- Film poster
- Directed by: Hajooj Kuka
- Produced by: Hajooj Kuka, Steven Markovitz
- Starring: Sudanese refugees
- Cinematography: Hajooj Kuka
- Edited by: Hajooj Kuka, Khalid Shamis
- Release date: 5 September 2014 (TIFF);
- Running time: 68 minutes
- Countries: Sudan South Africa
- Language: Arabic

= Beats of the Antonov =

Beats of the Antonov is a documentary film released in 2014. It is a Sudanese-South African coproduction, directed by Sudanese filmmaker Hajooj Kuka and produced by Hajooj Kuka and Steven Markovitz. The film documents the Sudan–SRF conflict in the Blue Nile and Nuba Mountains regions, focusing in particular on the role of music in helping the affected communities to sustain themselves culturally and spiritually in the face of the ongoing conflict.

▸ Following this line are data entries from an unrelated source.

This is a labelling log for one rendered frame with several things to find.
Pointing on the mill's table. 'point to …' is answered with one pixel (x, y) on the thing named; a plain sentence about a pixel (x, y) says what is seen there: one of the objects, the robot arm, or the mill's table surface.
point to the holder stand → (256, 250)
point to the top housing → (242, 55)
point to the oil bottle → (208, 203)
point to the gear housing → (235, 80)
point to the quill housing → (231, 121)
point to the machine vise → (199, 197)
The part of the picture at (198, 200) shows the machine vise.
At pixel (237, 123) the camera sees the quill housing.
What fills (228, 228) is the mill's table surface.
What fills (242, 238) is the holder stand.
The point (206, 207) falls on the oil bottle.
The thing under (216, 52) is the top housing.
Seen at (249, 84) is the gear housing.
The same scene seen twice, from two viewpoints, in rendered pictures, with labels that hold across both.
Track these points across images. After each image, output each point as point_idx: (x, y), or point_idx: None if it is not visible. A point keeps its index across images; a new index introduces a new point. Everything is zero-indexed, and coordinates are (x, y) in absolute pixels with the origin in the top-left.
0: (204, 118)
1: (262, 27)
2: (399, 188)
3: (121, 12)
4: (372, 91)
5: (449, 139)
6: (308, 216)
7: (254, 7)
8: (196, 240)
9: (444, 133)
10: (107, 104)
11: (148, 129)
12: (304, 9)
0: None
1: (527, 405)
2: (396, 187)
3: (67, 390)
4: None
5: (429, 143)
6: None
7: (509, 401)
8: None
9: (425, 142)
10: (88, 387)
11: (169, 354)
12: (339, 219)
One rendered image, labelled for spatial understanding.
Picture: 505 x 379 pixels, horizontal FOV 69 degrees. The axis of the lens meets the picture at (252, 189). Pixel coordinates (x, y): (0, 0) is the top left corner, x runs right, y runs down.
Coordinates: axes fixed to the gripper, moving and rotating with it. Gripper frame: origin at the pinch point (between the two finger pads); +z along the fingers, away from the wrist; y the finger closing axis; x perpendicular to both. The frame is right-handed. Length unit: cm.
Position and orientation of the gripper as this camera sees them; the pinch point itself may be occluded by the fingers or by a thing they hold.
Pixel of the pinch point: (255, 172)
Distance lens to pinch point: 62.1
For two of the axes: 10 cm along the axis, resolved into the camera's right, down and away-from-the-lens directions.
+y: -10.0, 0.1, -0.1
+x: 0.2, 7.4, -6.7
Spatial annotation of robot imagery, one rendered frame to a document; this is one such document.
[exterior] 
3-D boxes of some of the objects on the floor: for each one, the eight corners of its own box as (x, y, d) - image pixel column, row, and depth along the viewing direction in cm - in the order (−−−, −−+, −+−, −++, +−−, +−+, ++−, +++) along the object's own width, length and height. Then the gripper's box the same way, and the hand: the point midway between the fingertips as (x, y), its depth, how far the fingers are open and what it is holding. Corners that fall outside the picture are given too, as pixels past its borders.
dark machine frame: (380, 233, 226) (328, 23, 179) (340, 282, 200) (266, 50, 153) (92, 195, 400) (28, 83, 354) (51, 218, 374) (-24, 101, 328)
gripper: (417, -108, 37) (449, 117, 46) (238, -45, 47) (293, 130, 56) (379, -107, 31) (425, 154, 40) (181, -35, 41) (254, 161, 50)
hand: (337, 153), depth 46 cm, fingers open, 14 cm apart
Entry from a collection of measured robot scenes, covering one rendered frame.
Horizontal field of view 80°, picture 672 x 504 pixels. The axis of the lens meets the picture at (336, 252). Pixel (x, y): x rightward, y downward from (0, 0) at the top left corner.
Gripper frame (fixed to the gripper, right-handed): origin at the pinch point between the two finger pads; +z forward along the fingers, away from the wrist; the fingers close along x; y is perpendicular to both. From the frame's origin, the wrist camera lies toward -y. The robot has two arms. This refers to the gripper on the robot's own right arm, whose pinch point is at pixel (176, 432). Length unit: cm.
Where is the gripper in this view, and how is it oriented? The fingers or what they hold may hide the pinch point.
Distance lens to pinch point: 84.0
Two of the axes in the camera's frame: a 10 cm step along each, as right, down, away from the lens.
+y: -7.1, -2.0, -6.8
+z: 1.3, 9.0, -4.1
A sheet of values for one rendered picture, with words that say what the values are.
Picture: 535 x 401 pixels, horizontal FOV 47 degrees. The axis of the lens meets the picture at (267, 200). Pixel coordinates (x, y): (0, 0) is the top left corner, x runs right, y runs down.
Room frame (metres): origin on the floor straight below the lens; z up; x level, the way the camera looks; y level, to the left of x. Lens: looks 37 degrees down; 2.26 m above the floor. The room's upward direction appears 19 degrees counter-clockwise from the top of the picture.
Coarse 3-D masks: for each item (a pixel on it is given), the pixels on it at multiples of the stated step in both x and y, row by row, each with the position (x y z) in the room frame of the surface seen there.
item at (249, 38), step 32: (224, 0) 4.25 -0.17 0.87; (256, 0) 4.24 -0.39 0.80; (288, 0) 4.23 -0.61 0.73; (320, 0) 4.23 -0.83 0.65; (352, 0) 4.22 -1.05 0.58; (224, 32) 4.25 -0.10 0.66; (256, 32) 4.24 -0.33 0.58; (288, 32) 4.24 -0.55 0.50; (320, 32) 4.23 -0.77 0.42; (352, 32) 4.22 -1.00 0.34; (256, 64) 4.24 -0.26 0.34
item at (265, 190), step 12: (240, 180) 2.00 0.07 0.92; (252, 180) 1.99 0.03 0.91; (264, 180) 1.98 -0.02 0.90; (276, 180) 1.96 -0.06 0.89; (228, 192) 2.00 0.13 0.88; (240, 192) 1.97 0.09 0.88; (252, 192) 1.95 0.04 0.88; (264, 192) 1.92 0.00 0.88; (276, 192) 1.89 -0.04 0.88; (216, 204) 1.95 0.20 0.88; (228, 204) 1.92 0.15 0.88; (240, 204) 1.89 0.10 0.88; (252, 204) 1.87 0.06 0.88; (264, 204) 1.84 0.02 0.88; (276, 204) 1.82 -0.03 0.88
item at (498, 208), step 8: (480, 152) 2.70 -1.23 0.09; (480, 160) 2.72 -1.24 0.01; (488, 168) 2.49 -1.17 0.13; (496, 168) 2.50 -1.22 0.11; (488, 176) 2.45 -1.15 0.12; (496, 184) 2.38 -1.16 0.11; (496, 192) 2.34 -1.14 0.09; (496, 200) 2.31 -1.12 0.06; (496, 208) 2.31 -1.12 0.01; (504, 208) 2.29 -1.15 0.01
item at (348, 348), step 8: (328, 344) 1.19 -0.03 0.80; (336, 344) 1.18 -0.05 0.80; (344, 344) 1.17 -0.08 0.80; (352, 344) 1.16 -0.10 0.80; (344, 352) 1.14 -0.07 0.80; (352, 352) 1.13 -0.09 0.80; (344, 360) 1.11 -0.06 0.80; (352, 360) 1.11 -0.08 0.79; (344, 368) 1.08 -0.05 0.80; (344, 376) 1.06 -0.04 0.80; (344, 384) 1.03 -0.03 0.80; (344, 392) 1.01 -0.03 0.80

This documentary, that "put Sudan's name on the screen of world cinema", was made over a period of two years, with film director Hajooj Kuka residing among the people of the Nuba Mountains in Southern Sudan.

== Premise ==
The premise of Beats of the Antonov is that the core reason for the civil war in Sudan is an identity issue. Over many years, the central government in Sudan has enforced an Arab-Islamic identity on the other 56 major ethnic groups of Sudan. However, in reality Sudan has a diverse population with multi-cultural backgrounds. Through the documentary, Hajooj Kuka depicts the resilience of the people of the Blue Nile and Nuba Mountains areas of Sudan through life-celebrating music and dance, despite their daily struggle to survive in a war-torn society.

== Reviews ==
The film won the People's Choice Award for Best Documentary at the 2014 Toronto International Film Festival and was well-reviewed by Indiewire, Point of View, The Guardian, Variety and Africa is a Country among others.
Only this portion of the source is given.